One of the key theological concepts which has informed discussions and documents which have provided such a rich resource from all over the world is the notion of the person, created in the image and likeness of God, fundamental to Christian moral teaching. Catholic theology sees the human person as made for relationality , created for love and self-sacrifice; this contrasts sharply with the notion many have of the selfsufficient and unrelated individual. Moreover, the ways in which we try to show solidarity and care for one another in the Church and for wider humanity, are personal too: when we perform even small acts of kindness, we are acting personally, not as robots; we reveal who we are as persons made by God, with gifts he has given us but also with our f laws.

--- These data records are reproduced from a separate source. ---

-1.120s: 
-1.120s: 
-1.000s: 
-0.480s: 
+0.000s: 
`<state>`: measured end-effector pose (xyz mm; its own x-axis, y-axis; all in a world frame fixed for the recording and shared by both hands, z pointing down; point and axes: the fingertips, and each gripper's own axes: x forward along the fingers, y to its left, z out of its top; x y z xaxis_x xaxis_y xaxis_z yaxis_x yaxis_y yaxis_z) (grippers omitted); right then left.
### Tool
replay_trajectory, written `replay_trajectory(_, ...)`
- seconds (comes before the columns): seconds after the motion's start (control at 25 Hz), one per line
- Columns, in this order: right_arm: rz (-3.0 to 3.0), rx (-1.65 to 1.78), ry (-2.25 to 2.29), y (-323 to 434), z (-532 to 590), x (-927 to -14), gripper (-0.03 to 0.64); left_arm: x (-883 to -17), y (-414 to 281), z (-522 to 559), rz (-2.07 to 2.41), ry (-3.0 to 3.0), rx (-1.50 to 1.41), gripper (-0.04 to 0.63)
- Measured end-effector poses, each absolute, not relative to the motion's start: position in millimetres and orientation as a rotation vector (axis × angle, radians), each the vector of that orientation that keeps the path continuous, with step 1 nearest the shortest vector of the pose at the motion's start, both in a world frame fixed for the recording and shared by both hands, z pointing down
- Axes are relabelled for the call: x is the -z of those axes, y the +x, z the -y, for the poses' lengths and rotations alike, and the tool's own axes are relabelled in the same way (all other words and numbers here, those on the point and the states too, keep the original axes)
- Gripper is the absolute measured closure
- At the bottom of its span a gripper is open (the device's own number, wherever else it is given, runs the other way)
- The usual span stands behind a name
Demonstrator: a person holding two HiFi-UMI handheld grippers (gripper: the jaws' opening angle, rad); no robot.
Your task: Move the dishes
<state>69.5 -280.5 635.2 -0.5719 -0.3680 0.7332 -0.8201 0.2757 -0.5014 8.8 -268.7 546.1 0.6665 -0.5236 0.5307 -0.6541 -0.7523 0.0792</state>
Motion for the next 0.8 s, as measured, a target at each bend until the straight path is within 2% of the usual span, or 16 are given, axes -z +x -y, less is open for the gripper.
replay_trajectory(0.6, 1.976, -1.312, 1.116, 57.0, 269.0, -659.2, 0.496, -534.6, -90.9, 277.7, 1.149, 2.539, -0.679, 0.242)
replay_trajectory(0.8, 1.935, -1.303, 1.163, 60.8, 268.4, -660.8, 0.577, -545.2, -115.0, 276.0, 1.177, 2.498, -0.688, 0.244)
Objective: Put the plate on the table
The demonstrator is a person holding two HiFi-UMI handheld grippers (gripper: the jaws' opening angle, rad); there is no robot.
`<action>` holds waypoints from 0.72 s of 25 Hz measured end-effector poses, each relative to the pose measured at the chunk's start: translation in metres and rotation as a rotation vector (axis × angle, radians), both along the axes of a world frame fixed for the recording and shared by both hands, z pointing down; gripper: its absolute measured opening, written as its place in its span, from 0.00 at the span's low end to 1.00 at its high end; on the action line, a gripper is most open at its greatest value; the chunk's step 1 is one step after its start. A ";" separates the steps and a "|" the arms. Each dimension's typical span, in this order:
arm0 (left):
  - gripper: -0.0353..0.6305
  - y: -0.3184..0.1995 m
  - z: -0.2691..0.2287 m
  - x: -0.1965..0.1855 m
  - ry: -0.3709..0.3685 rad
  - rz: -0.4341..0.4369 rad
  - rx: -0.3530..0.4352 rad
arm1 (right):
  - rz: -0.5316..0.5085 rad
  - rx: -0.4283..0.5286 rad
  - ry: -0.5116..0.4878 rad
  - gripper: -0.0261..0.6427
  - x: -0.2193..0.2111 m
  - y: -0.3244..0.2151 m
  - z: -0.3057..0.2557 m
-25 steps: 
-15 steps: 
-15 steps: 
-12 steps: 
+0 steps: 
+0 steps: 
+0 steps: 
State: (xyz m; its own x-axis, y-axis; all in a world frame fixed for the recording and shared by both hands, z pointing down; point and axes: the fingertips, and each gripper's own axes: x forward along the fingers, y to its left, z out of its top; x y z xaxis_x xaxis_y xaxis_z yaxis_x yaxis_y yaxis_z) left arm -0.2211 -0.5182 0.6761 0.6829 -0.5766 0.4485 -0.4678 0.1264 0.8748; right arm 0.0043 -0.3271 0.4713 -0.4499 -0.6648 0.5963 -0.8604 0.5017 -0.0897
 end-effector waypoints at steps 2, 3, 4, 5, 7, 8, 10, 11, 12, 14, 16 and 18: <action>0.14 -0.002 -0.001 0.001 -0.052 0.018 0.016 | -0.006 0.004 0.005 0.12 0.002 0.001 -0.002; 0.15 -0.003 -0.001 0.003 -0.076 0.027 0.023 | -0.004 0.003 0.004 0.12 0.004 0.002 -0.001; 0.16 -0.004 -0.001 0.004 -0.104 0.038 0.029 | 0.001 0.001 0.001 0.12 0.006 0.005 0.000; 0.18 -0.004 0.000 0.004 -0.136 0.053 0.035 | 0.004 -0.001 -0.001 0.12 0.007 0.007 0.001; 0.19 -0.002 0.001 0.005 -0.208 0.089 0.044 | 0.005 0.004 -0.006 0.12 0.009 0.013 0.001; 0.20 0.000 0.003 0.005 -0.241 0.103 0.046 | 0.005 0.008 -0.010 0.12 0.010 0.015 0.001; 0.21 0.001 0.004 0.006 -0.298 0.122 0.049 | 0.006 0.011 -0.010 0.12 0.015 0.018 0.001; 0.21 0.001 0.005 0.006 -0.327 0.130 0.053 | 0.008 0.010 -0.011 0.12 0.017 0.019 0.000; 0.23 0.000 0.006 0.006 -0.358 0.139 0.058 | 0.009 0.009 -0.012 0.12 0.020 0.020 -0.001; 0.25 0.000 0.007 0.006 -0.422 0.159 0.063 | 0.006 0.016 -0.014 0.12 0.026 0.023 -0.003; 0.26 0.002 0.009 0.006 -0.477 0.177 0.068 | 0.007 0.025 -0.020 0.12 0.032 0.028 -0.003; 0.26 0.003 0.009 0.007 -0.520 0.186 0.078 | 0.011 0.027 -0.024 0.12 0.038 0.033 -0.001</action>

Indeed, Catholic teaching sees leadership within the Church as personal too. In the Mass, every day we pray by name for the Pope and the local bishop – the name is important because it is personal. But at the same time this is more limited than we sometimes think. Consider church signs and noticeboards outside church buildings, common in English-speaking countries – there is a big difference between signs outside Catholic churches and those of other churches. Normally for Anglican and Protestant denominations the name of the Vicar is given, painted on the sign (perhaps with his or her degrees); this is never the case for Catholic signs. The theory seems to be that the priest is temporary and his name is not that important.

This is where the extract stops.